--- Data to process Enclosed Below ---

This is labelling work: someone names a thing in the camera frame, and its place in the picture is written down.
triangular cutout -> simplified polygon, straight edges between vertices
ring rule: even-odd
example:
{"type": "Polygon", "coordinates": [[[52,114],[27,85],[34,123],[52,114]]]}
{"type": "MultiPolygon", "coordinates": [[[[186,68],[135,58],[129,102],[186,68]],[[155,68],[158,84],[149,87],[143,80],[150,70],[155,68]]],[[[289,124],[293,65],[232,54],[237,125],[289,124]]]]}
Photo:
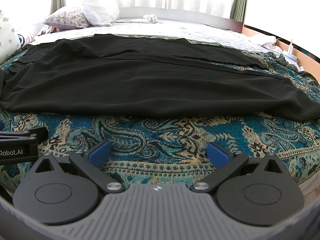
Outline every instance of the triangular cutout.
{"type": "Polygon", "coordinates": [[[265,171],[271,171],[276,173],[281,173],[279,166],[277,165],[275,160],[269,160],[268,164],[264,168],[265,171]]]}
{"type": "Polygon", "coordinates": [[[44,171],[53,171],[53,167],[49,159],[43,159],[38,168],[36,169],[37,173],[44,171]]]}

black fabric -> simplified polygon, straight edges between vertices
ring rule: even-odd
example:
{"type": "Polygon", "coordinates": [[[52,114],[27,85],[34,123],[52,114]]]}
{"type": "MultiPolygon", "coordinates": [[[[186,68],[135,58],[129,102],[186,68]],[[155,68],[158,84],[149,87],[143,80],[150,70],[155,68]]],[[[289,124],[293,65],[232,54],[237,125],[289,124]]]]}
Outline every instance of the black fabric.
{"type": "Polygon", "coordinates": [[[28,50],[0,72],[0,107],[12,112],[143,117],[241,115],[320,118],[320,104],[287,78],[210,62],[259,66],[236,49],[185,39],[111,34],[28,50]]]}

gray ribbed panel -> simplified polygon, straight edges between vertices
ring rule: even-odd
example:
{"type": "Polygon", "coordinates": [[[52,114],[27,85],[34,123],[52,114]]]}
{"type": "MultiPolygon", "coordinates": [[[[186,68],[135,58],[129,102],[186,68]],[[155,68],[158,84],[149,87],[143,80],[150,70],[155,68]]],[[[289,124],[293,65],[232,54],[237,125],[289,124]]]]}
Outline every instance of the gray ribbed panel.
{"type": "Polygon", "coordinates": [[[73,224],[47,227],[66,239],[90,240],[250,240],[269,228],[243,225],[218,209],[208,194],[183,183],[131,184],[107,195],[88,217],[73,224]]]}

wooden bed frame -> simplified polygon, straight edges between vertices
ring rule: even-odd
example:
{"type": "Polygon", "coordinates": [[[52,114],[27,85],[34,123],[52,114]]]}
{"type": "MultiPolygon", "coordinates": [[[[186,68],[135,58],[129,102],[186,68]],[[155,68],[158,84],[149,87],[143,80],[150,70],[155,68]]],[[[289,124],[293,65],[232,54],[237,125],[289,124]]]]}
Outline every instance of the wooden bed frame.
{"type": "MultiPolygon", "coordinates": [[[[261,34],[246,27],[243,27],[242,33],[248,37],[261,34]]],[[[276,46],[279,46],[282,50],[288,50],[289,47],[288,44],[285,44],[282,41],[277,41],[276,46]]],[[[317,81],[320,82],[320,63],[316,62],[314,59],[308,57],[306,54],[297,49],[293,49],[292,54],[298,57],[298,65],[303,66],[305,71],[311,73],[317,79],[317,81]]]]}

white pillow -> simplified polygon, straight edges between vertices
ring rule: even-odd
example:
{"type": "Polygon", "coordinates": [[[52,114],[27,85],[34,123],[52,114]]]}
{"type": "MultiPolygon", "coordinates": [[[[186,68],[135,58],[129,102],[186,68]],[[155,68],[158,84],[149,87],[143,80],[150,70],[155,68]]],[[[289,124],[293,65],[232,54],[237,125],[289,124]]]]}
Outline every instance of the white pillow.
{"type": "Polygon", "coordinates": [[[18,48],[20,40],[9,19],[0,9],[0,64],[7,60],[18,48]]]}
{"type": "Polygon", "coordinates": [[[93,26],[111,26],[120,17],[116,0],[82,0],[82,9],[93,26]]]}

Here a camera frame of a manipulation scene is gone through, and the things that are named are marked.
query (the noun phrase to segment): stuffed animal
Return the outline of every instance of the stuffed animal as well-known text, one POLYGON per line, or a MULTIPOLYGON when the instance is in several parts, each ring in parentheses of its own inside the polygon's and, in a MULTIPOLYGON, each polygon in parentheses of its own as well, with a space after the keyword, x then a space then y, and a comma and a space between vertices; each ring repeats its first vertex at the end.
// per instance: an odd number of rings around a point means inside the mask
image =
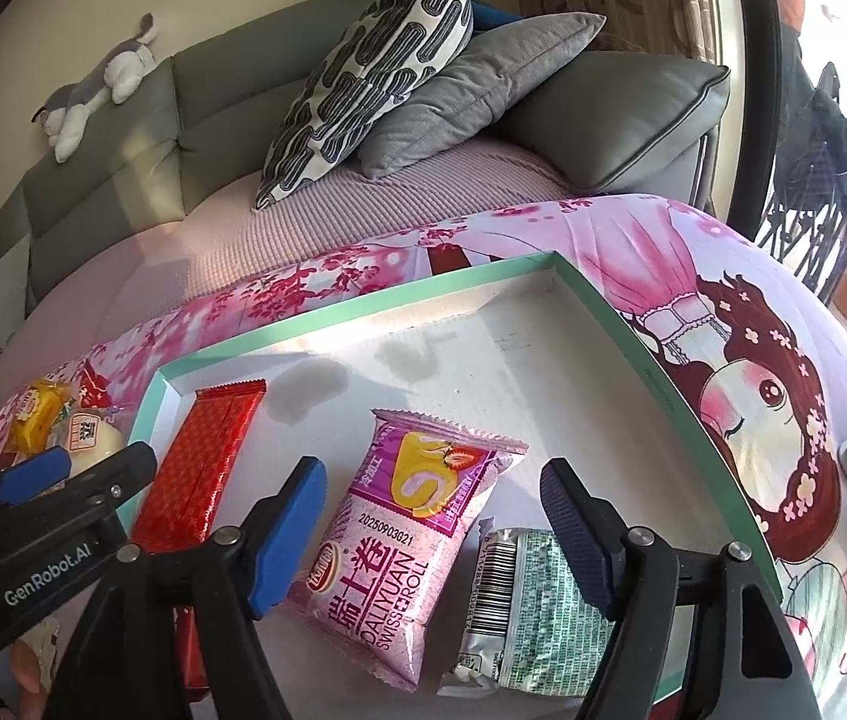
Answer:
POLYGON ((91 113, 108 100, 122 103, 136 91, 143 76, 156 67, 153 54, 146 47, 154 37, 153 15, 146 13, 135 37, 113 47, 85 79, 53 92, 33 114, 31 122, 40 119, 57 162, 66 162, 76 151, 91 113))

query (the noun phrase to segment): swiss roll package
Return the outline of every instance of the swiss roll package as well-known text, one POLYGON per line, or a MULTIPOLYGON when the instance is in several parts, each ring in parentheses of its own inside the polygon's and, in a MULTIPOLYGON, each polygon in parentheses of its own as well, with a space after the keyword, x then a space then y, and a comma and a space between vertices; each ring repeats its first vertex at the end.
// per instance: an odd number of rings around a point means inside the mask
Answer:
POLYGON ((367 456, 288 600, 343 654, 414 690, 466 532, 527 446, 419 413, 373 413, 367 456))

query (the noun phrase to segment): metal screw
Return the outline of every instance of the metal screw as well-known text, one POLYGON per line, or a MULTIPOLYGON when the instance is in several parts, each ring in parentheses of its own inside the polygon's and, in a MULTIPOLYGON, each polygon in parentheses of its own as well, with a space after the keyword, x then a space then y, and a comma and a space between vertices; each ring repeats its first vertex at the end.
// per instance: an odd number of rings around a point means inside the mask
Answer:
POLYGON ((119 562, 133 562, 140 557, 140 545, 139 544, 124 544, 117 550, 117 560, 119 562))
POLYGON ((727 545, 727 554, 737 562, 747 562, 753 557, 753 550, 743 541, 731 541, 727 545))
POLYGON ((225 525, 213 534, 213 541, 222 547, 228 547, 240 540, 240 529, 236 525, 225 525))
POLYGON ((636 544, 638 547, 648 547, 657 540, 654 532, 649 528, 631 528, 627 538, 631 544, 636 544))

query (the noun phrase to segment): blue pillow
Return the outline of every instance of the blue pillow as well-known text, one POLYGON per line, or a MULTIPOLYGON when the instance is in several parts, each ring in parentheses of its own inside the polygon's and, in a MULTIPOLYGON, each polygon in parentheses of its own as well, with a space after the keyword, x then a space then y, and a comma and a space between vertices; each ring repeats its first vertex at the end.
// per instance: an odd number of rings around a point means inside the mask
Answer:
POLYGON ((471 0, 473 5, 473 34, 488 32, 491 29, 505 25, 505 23, 518 22, 522 16, 515 16, 504 10, 497 10, 485 2, 471 0))

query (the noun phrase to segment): red wrapper
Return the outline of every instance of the red wrapper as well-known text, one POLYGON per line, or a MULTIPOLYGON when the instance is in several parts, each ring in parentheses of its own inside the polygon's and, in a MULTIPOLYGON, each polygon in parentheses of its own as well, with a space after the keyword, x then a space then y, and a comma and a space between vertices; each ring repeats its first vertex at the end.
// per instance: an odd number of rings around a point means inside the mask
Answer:
MULTIPOLYGON (((143 500, 132 541, 148 552, 172 552, 206 540, 250 420, 266 391, 262 379, 196 391, 193 408, 143 500)), ((177 615, 176 651, 187 695, 197 701, 209 688, 189 608, 177 615)))
POLYGON ((79 385, 77 403, 82 408, 108 409, 113 405, 113 400, 106 391, 109 382, 94 370, 89 360, 80 366, 76 381, 79 385))

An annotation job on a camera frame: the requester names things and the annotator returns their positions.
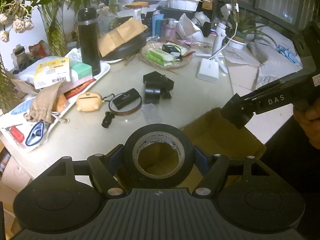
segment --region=white power bank
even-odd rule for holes
[[[202,59],[197,78],[215,83],[219,79],[219,64],[215,60]]]

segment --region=black thermos bottle
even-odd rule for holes
[[[92,67],[92,75],[101,72],[97,22],[97,12],[94,8],[80,9],[78,11],[78,32],[82,62]]]

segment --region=white food container
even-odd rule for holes
[[[228,40],[230,40],[229,46],[235,48],[235,49],[243,49],[243,47],[246,45],[245,42],[240,42],[236,40],[232,40],[229,37],[227,37]]]
[[[195,12],[197,10],[198,3],[200,1],[208,1],[208,0],[167,0],[169,8],[192,11],[192,12]]]

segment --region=ribbed plastic surface
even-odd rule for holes
[[[303,240],[290,229],[256,234],[226,222],[210,200],[192,197],[186,189],[133,189],[109,200],[101,213],[75,231],[46,235],[24,230],[15,240]]]

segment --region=small screw
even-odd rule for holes
[[[196,193],[200,196],[207,196],[211,193],[211,190],[206,187],[200,187],[196,189]]]
[[[108,189],[107,192],[111,196],[119,196],[123,193],[123,190],[118,187],[113,187],[113,188]]]

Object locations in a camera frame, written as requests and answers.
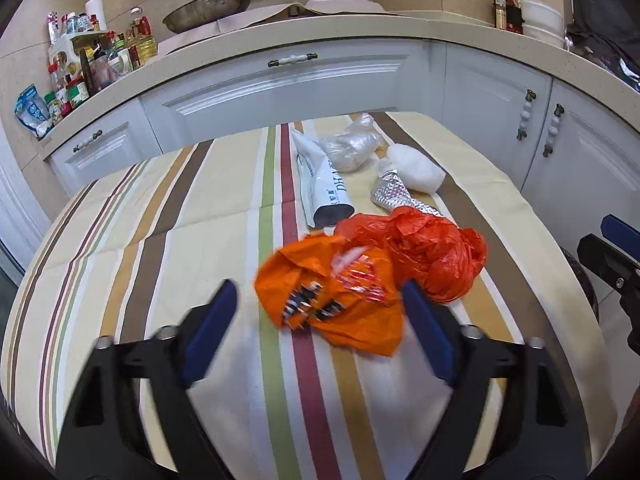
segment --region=cabinet door
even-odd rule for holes
[[[51,164],[70,196],[114,171],[160,155],[140,99],[133,99],[60,146]]]
[[[420,111],[431,81],[429,47],[388,39],[299,44],[220,62],[149,91],[142,101],[163,152],[272,124],[364,110]],[[304,60],[281,63],[290,56]]]
[[[553,152],[543,156],[557,104]],[[640,228],[640,135],[582,92],[554,81],[542,138],[522,194],[558,244],[574,256],[583,236],[613,214]],[[592,276],[598,299],[611,290]]]
[[[531,90],[530,101],[526,100]],[[442,124],[522,184],[551,92],[551,76],[480,50],[447,45]],[[526,133],[518,140],[518,129]]]

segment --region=metal bolt
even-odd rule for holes
[[[469,339],[482,339],[482,332],[475,325],[465,325],[462,327],[462,335]]]
[[[545,340],[541,337],[532,337],[529,339],[529,346],[541,350],[545,347]]]
[[[113,344],[113,338],[108,335],[103,335],[95,340],[95,347],[98,350],[104,350],[105,348],[109,348]]]
[[[158,331],[154,334],[156,339],[165,340],[171,339],[178,335],[178,327],[173,325],[165,325],[162,328],[159,328]]]

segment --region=drawer handle
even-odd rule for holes
[[[560,126],[560,117],[564,114],[564,107],[561,104],[556,104],[556,110],[554,110],[554,116],[551,118],[549,127],[546,129],[546,141],[545,149],[542,152],[542,156],[548,158],[554,152],[554,144],[556,143],[556,136],[558,135],[558,127]]]
[[[98,137],[100,137],[102,135],[102,130],[98,130],[97,132],[95,132],[91,138],[84,140],[83,142],[79,142],[78,144],[76,144],[74,146],[74,153],[79,152],[80,150],[82,150],[83,148],[87,147],[89,144],[91,144],[92,142],[94,142],[95,139],[97,139]]]
[[[267,63],[269,68],[275,66],[291,65],[296,63],[302,63],[304,61],[311,61],[312,59],[318,59],[318,54],[302,54],[300,56],[283,57],[282,59],[272,59]]]
[[[520,113],[520,126],[518,127],[518,134],[516,135],[516,139],[518,140],[522,140],[527,137],[527,125],[531,118],[531,108],[533,106],[531,103],[537,97],[538,96],[533,90],[527,89],[527,95],[524,97],[524,105]]]

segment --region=table
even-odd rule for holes
[[[493,338],[545,339],[583,408],[585,447],[596,463],[616,421],[606,352],[558,245],[509,179],[443,126],[416,113],[374,118],[387,143],[418,148],[447,172],[437,194],[415,197],[487,242],[486,268],[450,304],[453,313]],[[238,313],[190,396],[236,478],[405,478],[450,394],[412,329],[392,358],[332,347],[318,333],[277,330],[252,287],[274,248],[308,232],[290,130],[322,137],[350,121],[323,118],[201,142],[97,180],[71,199],[20,285],[0,361],[10,407],[51,463],[94,340],[150,336],[231,278]],[[356,211],[384,214],[369,200],[374,159],[343,177]],[[501,387],[492,383],[468,466],[487,455]],[[145,380],[140,409],[156,460],[172,466]]]

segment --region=orange plastic bag
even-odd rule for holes
[[[332,344],[390,356],[403,313],[391,260],[380,248],[344,247],[319,234],[281,248],[258,270],[258,299],[279,328],[309,323]]]
[[[395,208],[391,216],[346,218],[335,234],[347,239],[348,248],[384,249],[393,262],[398,287],[413,278],[439,303],[464,296],[486,261],[486,244],[478,232],[409,206]]]

--- End of Enclosed Data to process ---

**Work order:** Using the entries above, find all lines with "region". Copy them.

**Output:**
segment --region=white power bank
segment --region=black thermos bottle
segment --region=white food container
segment --region=ribbed plastic surface
segment --region=small screw
segment --region=cabinet door
segment --region=metal bolt
segment --region=drawer handle
segment --region=table
segment --region=orange plastic bag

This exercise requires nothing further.